One thing I realized yesterday is that I always feel like I have to apologize for being a Carolina fan. Not for the team – even when they were 8-20, I was still a fan, and I figured it was probably good for most of the Carolina fans to experience a bad year or two. And I may not like all the punks on the team at any given time, but every team has players like that. No, pulling for Carolina reminds me of middle school, when all the popular kids were NC State fans or bandwagon Duke fans. I stuck by Carolina, even though the only other Carolina fan was one of the least popular girls in the class, and the Carolina shirt that she would wear after the team won had holes in it. I didn’t want to be like her, but I had been raised as a Carolina fan, and I just couldn’t change that. I remember watching my mom and dad cheer for Carolina (this was before my dad defected to Duke) from a very young age. “We are a Carolina family,” my mom told me, despite the fact that three of her four brothers went to NC State. And she told me all about Dean Smith and the Carolina Way of praising the seniors and keeping the freshmen in their place. The way that we never take timeouts but always wait for the TV timeout.
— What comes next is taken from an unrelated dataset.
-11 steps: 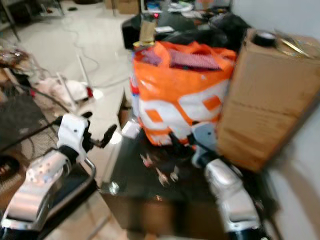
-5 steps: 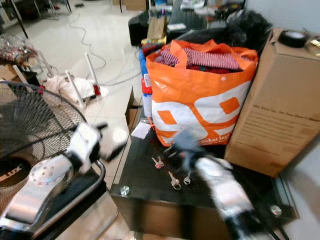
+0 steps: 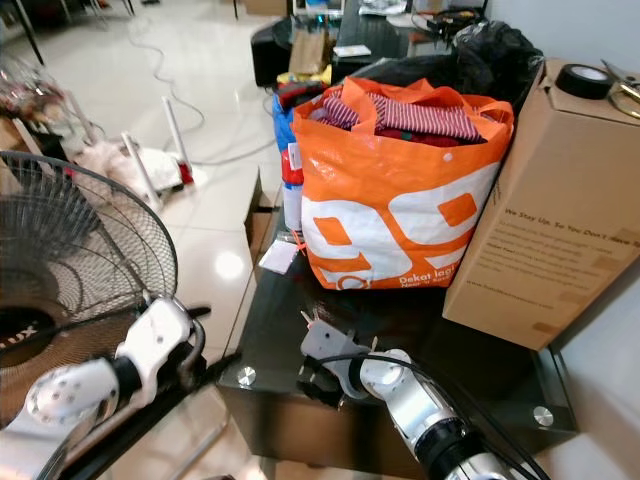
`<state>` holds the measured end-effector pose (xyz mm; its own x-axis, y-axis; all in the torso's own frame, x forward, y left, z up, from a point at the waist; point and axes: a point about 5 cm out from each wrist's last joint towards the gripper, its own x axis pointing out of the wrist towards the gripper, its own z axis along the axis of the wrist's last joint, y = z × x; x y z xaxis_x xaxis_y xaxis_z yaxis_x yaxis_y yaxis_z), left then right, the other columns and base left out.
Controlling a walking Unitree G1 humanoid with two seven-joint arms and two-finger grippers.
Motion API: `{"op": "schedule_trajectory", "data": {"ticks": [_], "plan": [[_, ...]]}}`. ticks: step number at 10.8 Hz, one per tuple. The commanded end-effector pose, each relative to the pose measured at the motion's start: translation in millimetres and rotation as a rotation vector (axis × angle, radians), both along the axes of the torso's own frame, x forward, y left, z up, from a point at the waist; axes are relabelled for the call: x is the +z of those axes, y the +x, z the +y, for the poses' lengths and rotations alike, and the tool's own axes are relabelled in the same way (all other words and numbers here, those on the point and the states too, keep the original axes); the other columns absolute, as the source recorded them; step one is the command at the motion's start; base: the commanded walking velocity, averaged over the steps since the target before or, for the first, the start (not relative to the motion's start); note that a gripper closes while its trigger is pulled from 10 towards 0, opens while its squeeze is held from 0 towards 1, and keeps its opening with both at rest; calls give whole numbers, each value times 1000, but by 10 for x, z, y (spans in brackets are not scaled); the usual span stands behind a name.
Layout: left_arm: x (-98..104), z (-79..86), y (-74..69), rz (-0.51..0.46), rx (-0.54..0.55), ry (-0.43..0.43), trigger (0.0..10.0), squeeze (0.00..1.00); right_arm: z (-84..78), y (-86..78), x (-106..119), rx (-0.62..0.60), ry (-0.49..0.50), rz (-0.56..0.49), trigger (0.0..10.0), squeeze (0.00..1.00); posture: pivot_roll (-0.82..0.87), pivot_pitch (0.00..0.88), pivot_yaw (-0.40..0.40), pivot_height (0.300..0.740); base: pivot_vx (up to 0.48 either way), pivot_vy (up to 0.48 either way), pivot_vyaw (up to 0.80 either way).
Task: Hang keys on a hook
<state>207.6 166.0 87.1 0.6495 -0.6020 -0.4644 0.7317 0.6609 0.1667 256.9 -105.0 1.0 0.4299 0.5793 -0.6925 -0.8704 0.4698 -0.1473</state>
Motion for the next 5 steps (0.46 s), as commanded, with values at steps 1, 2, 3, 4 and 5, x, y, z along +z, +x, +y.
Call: {"op": "schedule_trajectory", "data": {"ticks": [1,2,3,4,5], "plan": [[11,-13,-59,20,-32,6,10000,78,-12,63,10,-11,-27,-39,10000,0,-59,34,11,740,0,0,0],[-7,-6,-121,49,-42,15,10000,82,-35,97,-24,-58,-48,-48,9098,0,-57,39,7,740,0,0,0],[-17,-10,-193,82,-50,14,10000,75,-68,98,-86,-63,-105,-46,4157,0,-56,48,0,740,0,0,0],[-19,-18,-216,87,-51,16,10000,75,-62,89,-106,-27,-127,-47,1922,0,-56,53,-2,740,0,0,0],[-17,-25,-235,91,-51,15,10000,78,-56,81,-128,0,-148,-51,0,0,-55,57,-4,740,0,0,0]]}}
Four Corners and Michael Jordan and 1982 (which I am too young to remember). (My dad’s only contribution to my basketball education was this: “Clemson is the armpit of the world.” You can see why I stuck with mom when Dad switched over.)

(Completely off-topic, but you should hear my mom tell the story of how, when she played for her high school basketball team, she made the game-winning free throws in one game. My dad claims that she still makes him kiss the newspaper article that featured the story. I got his sense of humor but none of her athletic ability.)

I guess some people see my team as being like the Yankees, an evil empire. Since we don’t have tons of national championships, I don’t see it in that same way, although I can’t deny that we consistently perform well. (In fact, to channel Mr. Darcy a bit, I have no wish to deny it. hee.) To me, Duke is more of an evil empire, and being a Duke fan is more akin to being a Yankees fan. Because of those middle school experiences, being a Carolina fan was always more of an underdog thing for me, as crazy as that sounds. I don’t get the hate because I was the one who was ostracized for being a fan, made fun of, instead of the other way around. I don’t say this to rile anyone up, but because these are honestly my experiences, and I think they explain a bit about why I respond to things the way I do.

I have been thinking a lot about my opinions and my preferences the past few days, and the reasons why I often feel like I have to apologize for them. Geof and Trey don’t apologize for being Duke fans. The Hollands don’t apologize for loving Georgia Tech. Scott doesn’t apologize for his Clemson love. And none of those people apologize for hating my team. I admire people who can state their preferences so clearly and without fear of recriminations.

I had a conversation this morning about how I often feel that my thoughts, my opinions, are invalid. I have talked about that here more than once, but I don’t know that I have made a lot of progress until recently. A few things this year, including the studies I did during Lent, are helping me grow a bit in that area, helping me come to value what I believe as well. This morning, the friend said, “You listen to others and make sure their opinons are represented and valued, but you often disrespect your own opinions or seem to consider them less worthy.” I must admit, I do that. So, in the spirit of growth and progress, let me just say: My team won last night. And I am proud to be a fan. I’m never going to be much of a trash talker (except with my dad), but I am not going to apologize anymore.